### WORK TO BE COMPLETED
Could you print all the entries exactly?

Source data
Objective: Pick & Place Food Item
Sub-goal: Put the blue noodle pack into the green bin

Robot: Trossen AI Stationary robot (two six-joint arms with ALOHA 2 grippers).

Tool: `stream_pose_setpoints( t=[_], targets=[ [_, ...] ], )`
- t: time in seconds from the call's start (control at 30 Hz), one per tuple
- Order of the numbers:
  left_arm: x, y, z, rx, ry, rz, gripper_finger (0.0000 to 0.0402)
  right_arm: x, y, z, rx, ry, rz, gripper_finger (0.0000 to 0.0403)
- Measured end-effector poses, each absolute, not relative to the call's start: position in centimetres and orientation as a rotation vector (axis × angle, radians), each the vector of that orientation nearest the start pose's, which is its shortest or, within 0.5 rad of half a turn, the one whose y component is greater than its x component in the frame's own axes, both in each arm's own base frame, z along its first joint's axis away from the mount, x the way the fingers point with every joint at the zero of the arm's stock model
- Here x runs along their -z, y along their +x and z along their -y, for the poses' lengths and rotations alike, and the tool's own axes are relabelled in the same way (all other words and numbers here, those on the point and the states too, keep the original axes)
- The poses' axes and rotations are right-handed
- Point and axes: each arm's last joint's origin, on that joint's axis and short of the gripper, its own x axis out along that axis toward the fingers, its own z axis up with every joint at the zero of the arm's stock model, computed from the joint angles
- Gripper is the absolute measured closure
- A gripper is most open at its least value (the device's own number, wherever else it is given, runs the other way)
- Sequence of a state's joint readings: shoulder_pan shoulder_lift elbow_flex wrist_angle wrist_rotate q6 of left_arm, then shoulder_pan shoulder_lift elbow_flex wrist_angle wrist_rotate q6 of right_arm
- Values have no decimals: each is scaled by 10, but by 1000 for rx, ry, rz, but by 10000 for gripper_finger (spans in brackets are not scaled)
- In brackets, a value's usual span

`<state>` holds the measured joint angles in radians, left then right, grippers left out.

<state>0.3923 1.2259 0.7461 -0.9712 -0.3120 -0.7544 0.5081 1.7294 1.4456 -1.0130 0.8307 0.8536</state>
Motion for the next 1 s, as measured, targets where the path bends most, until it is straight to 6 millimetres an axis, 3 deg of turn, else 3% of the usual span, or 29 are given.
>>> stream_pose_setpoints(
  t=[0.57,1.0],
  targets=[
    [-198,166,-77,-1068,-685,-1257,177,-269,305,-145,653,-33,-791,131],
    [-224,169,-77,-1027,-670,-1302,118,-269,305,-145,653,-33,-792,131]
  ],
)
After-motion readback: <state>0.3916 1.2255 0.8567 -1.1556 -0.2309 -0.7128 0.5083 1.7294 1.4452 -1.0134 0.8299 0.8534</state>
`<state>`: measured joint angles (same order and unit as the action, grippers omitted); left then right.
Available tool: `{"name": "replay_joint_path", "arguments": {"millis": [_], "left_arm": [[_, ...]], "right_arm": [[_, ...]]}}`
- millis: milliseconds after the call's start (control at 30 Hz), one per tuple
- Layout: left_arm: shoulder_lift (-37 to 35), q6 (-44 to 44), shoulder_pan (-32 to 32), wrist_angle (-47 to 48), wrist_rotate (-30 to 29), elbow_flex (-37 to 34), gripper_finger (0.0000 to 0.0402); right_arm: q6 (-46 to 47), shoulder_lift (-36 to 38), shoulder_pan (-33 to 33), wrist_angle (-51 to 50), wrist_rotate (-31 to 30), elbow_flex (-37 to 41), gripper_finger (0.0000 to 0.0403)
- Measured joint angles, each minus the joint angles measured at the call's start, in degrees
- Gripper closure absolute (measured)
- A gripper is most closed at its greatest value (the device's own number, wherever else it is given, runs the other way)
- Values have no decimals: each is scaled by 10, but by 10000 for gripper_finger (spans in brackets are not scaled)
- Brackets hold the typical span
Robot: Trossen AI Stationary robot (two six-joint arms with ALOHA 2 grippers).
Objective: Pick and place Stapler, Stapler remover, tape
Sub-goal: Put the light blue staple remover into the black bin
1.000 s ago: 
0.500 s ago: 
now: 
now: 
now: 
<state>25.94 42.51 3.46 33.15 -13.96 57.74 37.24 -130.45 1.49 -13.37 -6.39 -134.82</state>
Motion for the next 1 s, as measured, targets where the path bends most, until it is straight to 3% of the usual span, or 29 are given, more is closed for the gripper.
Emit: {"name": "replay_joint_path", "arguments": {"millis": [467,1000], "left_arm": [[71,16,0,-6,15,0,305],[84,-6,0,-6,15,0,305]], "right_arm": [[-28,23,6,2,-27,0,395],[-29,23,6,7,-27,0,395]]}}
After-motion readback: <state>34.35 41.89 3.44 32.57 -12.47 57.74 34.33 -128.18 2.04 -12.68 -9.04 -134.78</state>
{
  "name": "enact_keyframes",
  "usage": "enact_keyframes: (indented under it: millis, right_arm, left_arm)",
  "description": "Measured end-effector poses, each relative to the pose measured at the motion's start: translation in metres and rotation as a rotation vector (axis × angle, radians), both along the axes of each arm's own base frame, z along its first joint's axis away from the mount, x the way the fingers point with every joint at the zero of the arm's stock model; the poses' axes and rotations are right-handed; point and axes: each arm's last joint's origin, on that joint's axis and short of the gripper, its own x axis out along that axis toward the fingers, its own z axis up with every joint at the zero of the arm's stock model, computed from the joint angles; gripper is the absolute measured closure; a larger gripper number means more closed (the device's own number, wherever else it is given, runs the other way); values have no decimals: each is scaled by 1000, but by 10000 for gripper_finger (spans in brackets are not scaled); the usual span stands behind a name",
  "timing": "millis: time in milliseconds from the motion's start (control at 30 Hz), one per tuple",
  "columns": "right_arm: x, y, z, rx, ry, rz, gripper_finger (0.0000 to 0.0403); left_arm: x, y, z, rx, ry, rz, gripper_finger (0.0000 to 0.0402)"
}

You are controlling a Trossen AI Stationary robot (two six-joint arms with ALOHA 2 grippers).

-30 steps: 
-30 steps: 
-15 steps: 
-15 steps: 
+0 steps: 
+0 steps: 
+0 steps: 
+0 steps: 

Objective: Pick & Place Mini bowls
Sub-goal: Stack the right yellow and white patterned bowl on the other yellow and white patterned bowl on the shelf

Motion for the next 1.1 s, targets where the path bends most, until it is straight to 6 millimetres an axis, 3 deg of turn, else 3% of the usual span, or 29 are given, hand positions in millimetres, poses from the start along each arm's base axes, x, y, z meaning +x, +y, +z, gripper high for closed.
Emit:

### FINISHED TASK
Objective: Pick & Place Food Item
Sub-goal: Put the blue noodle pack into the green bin

Robot: Trossen AI Stationary robot (two six-joint arms with ALOHA 2 grippers).

Tool: `stream_pose_setpoints( t=[_], targets=[ [_, ...] ], )`
- t: time in seconds from the call's start (control at 30 Hz), one per tuple
- Order of the numbers:
  left_arm: x, y, z, rx, ry, rz, gripper_finger (0.0000 to 0.0402)
  right_arm: x, y, z, rx, ry, rz, gripper_finger (0.0000 to 0.0403)
- Measured end-effector poses, each absolute, not relative to the call's start: position in centimetres and orientation as a rotation vector (axis × angle, radians), each the vector of that orientation nearest the start pose's, which is its shortest or, within 0.5 rad of half a turn, the one whose y component is greater than its x component in the frame's own axes, both in each arm's own base frame, z along its first joint's axis away from the mount, x the way the fingers point with every joint at the zero of the arm's stock model
- Here x runs along their -z, y along their +x and z along their -y, for the poses' lengths and rotations alike, and the tool's own axes are relabelled in the same way (all other words and numbers here, those on the point and the states too, keep the original axes)
- The poses' axes and rotations are right-handed
- Point and axes: each arm's last joint's origin, on that joint's axis and short of the gripper, its own x axis out along that axis toward the fingers, its own z axis up with every joint at the zero of the arm's stock model, computed from the joint angles
- Gripper is the absolute measured closure
- A gripper is most open at its least value (the device's own number, wherever else it is given, runs the other way)
- Sequence of a state's joint readings: shoulder_pan shoulder_lift elbow_flex wrist_angle wrist_rotate q6 of left_arm, then shoulder_pan shoulder_lift elbow_flex wrist_angle wrist_rotate q6 of right_arm
- Values have no decimals: each is scaled by 10, but by 1000 for rx, ry, rz, but by 10000 for gripper_finger (spans in brackets are not scaled)
- In brackets, a value's usual span

`<state>` holds the measured joint angles in radians, left then right, grippers left out.

<state>0.3923 1.2259 0.7461 -0.9712 -0.3120 -0.7544 0.5081 1.7294 1.4456 -1.0130 0.8307 0.8536</state>
Motion for the next 1 s, as measured, targets where the path bends most, until it is straight to 6 millimetres an axis, 3 deg of turn, else 3% of the usual span, or 29 are given.
>>> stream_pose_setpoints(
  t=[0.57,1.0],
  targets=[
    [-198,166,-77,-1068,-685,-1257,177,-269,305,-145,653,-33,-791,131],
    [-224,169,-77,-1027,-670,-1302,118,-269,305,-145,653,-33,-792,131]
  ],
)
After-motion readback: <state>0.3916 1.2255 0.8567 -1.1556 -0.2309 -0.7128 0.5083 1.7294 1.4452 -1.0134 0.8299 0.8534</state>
`<state>`: measured joint angles (same order and unit as the action, grippers omitted); left then right.
Available tool: `{"name": "replay_joint_path", "arguments": {"millis": [_], "left_arm": [[_, ...]], "right_arm": [[_, ...]]}}`
- millis: milliseconds after the call's start (control at 30 Hz), one per tuple
- Layout: left_arm: shoulder_lift (-37 to 35), q6 (-44 to 44), shoulder_pan (-32 to 32), wrist_angle (-47 to 48), wrist_rotate (-30 to 29), elbow_flex (-37 to 34), gripper_finger (0.0000 to 0.0402); right_arm: q6 (-46 to 47), shoulder_lift (-36 to 38), shoulder_pan (-33 to 33), wrist_angle (-51 to 50), wrist_rotate (-31 to 30), elbow_flex (-37 to 41), gripper_finger (0.0000 to 0.0403)
- Measured joint angles, each minus the joint angles measured at the call's start, in degrees
- Gripper closure absolute (measured)
- A gripper is most closed at its greatest value (the device's own number, wherever else it is given, runs the other way)
- Values have no decimals: each is scaled by 10, but by 10000 for gripper_finger (spans in brackets are not scaled)
- Brackets hold the typical span
Robot: Trossen AI Stationary robot (two six-joint arms with ALOHA 2 grippers).
Objective: Pick and place Stapler, Stapler remover, tape
Sub-goal: Put the light blue staple remover into the black bin
1.000 s ago: 
0.500 s ago: 
now: 
now: 
now: 
<state>25.94 42.51 3.46 33.15 -13.96 57.74 37.24 -130.45 1.49 -13.37 -6.39 -134.82</state>
Motion for the next 1 s, as measured, targets where the path bends most, until it is straight to 3% of the usual span, or 29 are given, more is closed for the gripper.
Emit: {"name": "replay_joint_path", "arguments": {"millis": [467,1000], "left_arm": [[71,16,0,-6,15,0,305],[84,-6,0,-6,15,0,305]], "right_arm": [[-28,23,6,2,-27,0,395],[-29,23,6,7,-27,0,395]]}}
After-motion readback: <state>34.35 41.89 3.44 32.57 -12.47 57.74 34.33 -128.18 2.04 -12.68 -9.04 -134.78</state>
{
  "name": "enact_keyframes",
  "usage": "enact_keyframes: (indented under it: millis, right_arm, left_arm)",
  "description": "Measured end-effector poses, each relative to the pose measured at the motion's start: translation in metres and rotation as a rotation vector (axis × angle, radians), both along the axes of each arm's own base frame, z along its first joint's axis away from the mount, x the way the fingers point with every joint at the zero of the arm's stock model; the poses' axes and rotations are right-handed; point and axes: each arm's last joint's origin, on that joint's axis and short of the gripper, its own x axis out along that axis toward the fingers, its own z axis up with every joint at the zero of the arm's stock model, computed from the joint angles; gripper is the absolute measured closure; a larger gripper number means more closed (the device's own number, wherever else it is given, runs the other way); values have no decimals: each is scaled by 1000, but by 10000 for gripper_finger (spans in brackets are not scaled); the usual span stands behind a name",
  "timing": "millis: time in milliseconds from the motion's start (control at 30 Hz), one per tuple",
  "columns": "right_arm: x, y, z, rx, ry, rz, gripper_finger (0.0000 to 0.0403); left_arm: x, y, z, rx, ry, rz, gripper_finger (0.0000 to 0.0402)"
}

You are controlling a Trossen AI Stationary robot (two six-joint arms with ALOHA 2 grippers).

-30 steps: 
-30 steps: 
-15 steps: 
-15 steps: 
+0 steps: 
+0 steps: 
+0 steps: 
+0 steps: 

Objective: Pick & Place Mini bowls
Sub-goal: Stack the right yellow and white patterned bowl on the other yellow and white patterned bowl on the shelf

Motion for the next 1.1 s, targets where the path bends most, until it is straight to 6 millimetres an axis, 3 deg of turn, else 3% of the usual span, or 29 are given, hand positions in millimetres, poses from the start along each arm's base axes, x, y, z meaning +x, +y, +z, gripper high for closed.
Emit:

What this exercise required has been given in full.